◆ **ACTIVITY**
Search term "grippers": copy each line of the data containing it.

+-------+

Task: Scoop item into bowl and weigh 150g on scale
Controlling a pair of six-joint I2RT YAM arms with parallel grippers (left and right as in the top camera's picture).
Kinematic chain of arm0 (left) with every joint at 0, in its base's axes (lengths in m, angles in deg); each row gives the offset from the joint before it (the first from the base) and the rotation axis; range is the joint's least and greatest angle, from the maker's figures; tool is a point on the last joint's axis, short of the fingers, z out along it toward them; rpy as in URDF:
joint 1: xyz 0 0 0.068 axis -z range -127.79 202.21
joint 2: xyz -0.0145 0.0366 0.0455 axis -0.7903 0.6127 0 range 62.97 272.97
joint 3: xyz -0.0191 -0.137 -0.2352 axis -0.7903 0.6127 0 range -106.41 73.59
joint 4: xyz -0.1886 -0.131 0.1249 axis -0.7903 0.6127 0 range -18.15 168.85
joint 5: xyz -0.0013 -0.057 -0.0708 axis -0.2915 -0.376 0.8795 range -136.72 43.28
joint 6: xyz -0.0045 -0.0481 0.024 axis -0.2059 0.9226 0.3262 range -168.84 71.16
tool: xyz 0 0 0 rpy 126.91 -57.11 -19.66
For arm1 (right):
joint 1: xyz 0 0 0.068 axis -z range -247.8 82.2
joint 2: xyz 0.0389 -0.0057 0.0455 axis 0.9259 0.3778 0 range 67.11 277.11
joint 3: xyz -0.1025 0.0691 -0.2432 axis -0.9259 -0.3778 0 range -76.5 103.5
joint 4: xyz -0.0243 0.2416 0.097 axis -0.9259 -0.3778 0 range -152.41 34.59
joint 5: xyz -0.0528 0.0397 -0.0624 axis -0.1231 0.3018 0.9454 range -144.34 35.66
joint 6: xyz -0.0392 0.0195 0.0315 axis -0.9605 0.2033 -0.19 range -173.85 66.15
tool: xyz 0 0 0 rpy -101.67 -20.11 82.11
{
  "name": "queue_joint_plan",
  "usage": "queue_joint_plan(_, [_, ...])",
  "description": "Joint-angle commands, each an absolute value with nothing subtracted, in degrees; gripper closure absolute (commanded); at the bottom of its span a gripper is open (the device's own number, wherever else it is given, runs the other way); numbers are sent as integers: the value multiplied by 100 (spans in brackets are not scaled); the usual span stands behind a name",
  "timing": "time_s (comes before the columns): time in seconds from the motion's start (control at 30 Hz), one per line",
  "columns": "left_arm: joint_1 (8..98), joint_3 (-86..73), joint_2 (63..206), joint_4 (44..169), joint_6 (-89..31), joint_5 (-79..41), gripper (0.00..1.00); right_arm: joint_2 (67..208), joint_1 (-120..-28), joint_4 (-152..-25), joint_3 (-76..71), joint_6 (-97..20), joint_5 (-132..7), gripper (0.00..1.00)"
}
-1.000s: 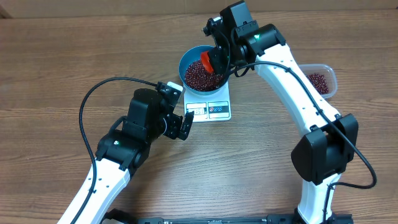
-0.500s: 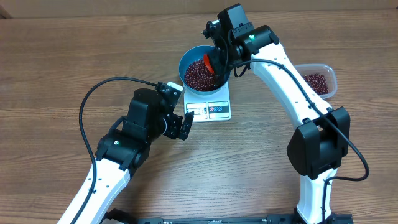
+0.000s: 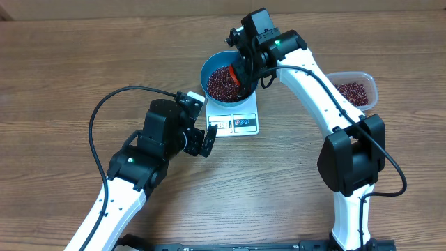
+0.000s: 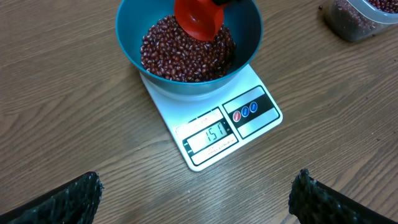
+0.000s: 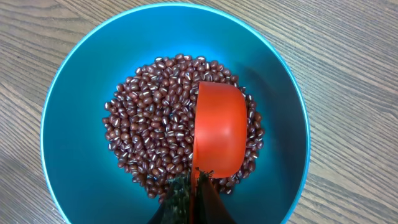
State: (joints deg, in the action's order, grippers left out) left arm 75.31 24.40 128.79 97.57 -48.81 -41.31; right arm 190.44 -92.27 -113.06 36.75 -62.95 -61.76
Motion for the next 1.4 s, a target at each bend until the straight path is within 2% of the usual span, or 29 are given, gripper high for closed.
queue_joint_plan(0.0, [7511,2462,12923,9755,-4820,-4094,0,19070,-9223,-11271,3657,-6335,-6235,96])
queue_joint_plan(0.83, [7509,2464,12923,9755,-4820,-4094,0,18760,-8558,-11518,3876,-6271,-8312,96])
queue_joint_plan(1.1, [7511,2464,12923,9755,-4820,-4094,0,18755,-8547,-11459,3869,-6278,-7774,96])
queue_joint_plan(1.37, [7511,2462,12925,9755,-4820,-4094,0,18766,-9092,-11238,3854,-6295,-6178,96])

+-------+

◆ **OUTPUT**
Controlling a pair of six-joint I2RT YAM arms with parallel grippers (left and right as in the top camera's picture).
State: (joints deg, in the action's order, grippers left out) left arm 75.31 24.40 128.79 97.57 -48.81 -41.31; right arm 190.44 -92.27 -113.06 36.75 -62.95 -61.76

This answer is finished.